### What you will do:
Scan the entries for the word "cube". Every line that has it should be copied.

### Material for the task:
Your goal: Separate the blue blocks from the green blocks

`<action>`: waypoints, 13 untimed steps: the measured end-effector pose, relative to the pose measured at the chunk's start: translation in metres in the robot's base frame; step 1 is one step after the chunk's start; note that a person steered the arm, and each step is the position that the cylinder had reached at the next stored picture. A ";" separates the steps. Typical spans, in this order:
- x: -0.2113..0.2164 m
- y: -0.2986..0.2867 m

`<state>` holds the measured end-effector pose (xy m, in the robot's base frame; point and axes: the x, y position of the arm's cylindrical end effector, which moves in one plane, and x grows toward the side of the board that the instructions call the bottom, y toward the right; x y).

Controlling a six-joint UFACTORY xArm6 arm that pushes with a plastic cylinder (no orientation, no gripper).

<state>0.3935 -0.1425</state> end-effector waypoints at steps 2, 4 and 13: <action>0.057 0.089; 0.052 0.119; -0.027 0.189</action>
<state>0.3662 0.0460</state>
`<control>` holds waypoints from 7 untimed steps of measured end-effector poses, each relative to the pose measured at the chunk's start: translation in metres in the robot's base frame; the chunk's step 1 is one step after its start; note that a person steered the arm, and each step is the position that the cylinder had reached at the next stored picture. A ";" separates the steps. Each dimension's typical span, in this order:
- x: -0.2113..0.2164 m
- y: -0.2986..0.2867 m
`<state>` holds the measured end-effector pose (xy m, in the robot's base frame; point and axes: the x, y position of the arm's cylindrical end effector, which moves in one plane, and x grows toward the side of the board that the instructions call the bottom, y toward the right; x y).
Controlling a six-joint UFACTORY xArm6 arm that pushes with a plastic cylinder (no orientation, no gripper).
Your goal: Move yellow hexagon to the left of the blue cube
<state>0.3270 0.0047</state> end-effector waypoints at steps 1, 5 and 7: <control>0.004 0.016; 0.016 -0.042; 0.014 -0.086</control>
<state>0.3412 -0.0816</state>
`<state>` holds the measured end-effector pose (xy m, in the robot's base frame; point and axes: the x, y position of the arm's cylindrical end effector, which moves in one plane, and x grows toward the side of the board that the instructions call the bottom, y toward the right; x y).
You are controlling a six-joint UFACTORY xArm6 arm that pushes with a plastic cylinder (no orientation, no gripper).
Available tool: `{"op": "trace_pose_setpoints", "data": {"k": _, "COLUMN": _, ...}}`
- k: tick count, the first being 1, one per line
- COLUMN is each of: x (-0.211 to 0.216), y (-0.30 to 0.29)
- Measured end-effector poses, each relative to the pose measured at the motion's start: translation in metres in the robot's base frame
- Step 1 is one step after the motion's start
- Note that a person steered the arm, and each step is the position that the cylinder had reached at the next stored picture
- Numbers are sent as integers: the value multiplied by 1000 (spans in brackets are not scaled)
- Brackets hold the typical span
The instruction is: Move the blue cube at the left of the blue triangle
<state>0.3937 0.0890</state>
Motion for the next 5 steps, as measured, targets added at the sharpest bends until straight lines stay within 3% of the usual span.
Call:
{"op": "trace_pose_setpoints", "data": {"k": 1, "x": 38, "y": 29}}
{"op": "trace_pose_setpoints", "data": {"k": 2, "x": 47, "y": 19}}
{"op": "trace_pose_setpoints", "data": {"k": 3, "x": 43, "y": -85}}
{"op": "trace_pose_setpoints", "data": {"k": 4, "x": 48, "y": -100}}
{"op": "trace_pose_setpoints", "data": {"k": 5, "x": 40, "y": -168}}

### Expected answer:
Your goal: Move yellow hexagon to the left of the blue cube
The instruction is: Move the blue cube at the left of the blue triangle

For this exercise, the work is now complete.